• [HOW TO COMPLETE THIS TASK]: Each line below must be written out exactly as shown.

• [DATA BELOW]:
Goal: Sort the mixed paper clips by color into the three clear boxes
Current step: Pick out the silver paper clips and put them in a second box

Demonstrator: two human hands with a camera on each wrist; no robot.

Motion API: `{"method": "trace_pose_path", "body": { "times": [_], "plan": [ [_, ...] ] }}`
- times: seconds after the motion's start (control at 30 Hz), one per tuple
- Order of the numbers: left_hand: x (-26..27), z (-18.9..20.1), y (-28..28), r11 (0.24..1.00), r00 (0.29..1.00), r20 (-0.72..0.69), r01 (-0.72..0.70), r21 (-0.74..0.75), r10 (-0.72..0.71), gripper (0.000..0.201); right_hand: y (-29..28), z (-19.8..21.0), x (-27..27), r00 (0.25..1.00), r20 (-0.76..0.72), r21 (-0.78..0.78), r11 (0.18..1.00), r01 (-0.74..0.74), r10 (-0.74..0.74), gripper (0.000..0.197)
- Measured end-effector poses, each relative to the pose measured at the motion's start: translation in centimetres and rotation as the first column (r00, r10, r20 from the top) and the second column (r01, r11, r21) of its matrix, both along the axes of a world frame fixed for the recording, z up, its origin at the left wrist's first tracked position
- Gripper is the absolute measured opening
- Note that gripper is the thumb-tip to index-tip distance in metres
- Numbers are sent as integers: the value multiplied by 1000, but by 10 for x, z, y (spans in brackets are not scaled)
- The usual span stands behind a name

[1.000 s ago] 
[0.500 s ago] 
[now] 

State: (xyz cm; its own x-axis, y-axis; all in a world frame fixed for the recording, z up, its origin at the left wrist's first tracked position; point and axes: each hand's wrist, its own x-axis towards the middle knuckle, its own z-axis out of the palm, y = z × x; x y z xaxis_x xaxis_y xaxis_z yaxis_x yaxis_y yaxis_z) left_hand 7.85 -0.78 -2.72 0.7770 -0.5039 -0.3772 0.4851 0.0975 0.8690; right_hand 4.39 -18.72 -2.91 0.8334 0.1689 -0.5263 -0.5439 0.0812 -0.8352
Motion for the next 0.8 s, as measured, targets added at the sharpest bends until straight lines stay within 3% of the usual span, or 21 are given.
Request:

• [THE ANSWER]:
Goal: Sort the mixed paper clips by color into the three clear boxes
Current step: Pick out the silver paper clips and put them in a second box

Demonstrator: two human hands with a camera on each wrist; no robot.

Motion API: `{"method": "trace_pose_path", "body": { "times": [_], "plan": [ [_, ...] ] }}`
- times: seconds after the motion's start (control at 30 Hz), one per tuple
- Order of the numbers: left_hand: x (-26..27), z (-18.9..20.1), y (-28..28), r11 (0.24..1.00), r00 (0.29..1.00), r20 (-0.72..0.69), r01 (-0.72..0.70), r21 (-0.74..0.75), r10 (-0.72..0.71), gripper (0.000..0.201); right_hand: y (-29..28), z (-19.8..21.0), x (-27..27), r00 (0.25..1.00), r20 (-0.76..0.72), r21 (-0.78..0.78), r11 (0.18..1.00), r01 (-0.74..0.74), r10 (-0.74..0.74), gripper (0.000..0.197)
- Measured end-effector poses, each relative to the pose measured at the motion's start: translation in centimetres and rotation as the first column (r00, r10, r20 from the top) and the second column (r01, r11, r21) of its matrix, both along the axes of a world frame fixed for the recording, z up, its origin at the left wrist's first tracked position
- Gripper is the absolute measured opening
- Note that gripper is the thumb-tip to index-tip distance in metres
- Numbers are sent as integers: the value multiplied by 1000, but by 10 for x, z, y (spans in brackets are not scaled)
- The usual span stands behind a name

[1.000 s ago] 
[0.500 s ago] 
[now] 

State: (xyz cm; its own x-axis, y-axis; all in a world frame fixed for the recording, z up, its origin at the left wrist's first tracked position; point and axes: each hand's wrist, its own x-axis towards the middle knuckle, its own z-axis out of the palm, y = z × x; x y z xaxis_x xaxis_y xaxis_z yaxis_x yaxis_y yaxis_z) left_hand 7.85 -0.78 -2.72 0.7770 -0.5039 -0.3772 0.4851 0.0975 0.8690; right_hand 4.39 -18.72 -2.91 0.8334 0.1689 -0.5263 -0.5439 0.0812 -0.8352
Motion for the next 0.8 s, as measured, targets added at the sharpest bends until straight lines stay within 3% of the usual span, or 21 are given.
Request:

With the output given, the exercise is complete.